**What needs to be done**:
Copy all lines in the data that contain the string "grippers".
.....
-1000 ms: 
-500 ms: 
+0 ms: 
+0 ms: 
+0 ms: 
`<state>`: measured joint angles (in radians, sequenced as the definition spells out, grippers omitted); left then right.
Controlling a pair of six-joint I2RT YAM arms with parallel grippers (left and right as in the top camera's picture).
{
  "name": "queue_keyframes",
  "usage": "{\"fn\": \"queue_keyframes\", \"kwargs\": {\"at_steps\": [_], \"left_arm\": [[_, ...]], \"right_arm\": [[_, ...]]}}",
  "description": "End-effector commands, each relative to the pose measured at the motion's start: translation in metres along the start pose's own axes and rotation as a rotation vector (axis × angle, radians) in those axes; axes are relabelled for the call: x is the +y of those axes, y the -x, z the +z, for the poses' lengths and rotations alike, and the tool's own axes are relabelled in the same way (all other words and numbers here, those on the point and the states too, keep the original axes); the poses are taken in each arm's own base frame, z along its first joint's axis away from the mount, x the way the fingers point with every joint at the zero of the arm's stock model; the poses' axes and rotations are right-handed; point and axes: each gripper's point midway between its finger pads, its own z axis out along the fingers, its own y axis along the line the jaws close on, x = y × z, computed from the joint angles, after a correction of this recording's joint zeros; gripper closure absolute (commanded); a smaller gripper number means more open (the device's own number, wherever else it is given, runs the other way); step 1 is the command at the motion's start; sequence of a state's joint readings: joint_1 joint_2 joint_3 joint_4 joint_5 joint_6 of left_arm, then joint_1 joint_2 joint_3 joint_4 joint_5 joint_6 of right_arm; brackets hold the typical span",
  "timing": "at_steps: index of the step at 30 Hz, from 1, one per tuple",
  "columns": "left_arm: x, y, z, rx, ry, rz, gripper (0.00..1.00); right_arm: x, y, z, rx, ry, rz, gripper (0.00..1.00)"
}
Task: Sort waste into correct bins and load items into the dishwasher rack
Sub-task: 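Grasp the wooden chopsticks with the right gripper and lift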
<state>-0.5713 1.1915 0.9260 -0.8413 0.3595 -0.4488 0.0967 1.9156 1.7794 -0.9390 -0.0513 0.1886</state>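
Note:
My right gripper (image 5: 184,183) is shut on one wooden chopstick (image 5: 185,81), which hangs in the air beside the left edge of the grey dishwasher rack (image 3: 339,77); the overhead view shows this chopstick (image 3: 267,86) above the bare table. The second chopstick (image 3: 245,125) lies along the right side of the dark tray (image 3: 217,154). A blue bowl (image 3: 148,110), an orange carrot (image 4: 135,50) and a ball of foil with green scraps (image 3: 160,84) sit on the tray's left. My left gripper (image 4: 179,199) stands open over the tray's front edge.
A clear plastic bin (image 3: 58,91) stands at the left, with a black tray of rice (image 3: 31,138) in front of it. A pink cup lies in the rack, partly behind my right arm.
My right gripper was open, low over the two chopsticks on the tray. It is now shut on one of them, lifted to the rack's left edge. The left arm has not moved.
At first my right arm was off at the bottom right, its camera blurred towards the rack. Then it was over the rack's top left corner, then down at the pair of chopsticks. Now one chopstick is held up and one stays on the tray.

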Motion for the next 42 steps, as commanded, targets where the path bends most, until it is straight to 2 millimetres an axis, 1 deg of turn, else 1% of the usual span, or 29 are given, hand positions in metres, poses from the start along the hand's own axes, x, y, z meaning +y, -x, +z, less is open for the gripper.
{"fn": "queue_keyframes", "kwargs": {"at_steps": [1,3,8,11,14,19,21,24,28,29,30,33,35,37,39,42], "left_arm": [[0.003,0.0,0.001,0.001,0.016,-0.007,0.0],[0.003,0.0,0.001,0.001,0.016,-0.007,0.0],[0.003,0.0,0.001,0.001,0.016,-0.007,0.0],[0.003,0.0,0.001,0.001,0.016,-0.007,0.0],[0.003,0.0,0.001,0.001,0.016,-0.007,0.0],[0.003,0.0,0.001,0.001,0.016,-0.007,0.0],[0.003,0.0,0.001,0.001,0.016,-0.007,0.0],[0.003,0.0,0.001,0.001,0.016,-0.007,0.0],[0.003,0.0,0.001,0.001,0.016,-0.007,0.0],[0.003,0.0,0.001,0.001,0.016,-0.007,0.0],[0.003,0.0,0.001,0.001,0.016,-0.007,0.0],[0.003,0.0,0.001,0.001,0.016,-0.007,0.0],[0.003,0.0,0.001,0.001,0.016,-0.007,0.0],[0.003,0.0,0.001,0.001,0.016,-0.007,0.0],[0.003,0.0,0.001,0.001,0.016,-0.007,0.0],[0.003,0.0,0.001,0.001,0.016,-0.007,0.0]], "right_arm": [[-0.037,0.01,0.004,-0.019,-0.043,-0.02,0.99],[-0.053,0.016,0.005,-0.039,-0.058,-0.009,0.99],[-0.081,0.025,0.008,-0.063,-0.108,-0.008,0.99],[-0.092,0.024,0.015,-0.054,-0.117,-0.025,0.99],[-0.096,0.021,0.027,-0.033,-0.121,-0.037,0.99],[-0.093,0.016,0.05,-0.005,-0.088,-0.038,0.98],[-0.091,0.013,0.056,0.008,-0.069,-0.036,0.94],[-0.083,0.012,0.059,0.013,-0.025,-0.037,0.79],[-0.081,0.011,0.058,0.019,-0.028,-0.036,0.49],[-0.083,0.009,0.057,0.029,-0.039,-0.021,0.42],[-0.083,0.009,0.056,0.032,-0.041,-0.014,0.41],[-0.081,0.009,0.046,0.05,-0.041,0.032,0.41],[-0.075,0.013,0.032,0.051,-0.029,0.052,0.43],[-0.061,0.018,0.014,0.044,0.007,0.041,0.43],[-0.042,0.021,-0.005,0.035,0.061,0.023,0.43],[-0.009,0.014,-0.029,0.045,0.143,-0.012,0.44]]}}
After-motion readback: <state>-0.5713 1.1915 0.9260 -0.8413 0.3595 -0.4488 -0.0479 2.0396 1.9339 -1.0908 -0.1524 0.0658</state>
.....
**Solution to this problem**:
`<state>`: measured joint angles (in radians, sequenced as the definition spells out, grippers omitted); left then right.
Controlling a pair of six-joint I2RT YAM arms with parallel grippers (left and right as in the top camera's picture).

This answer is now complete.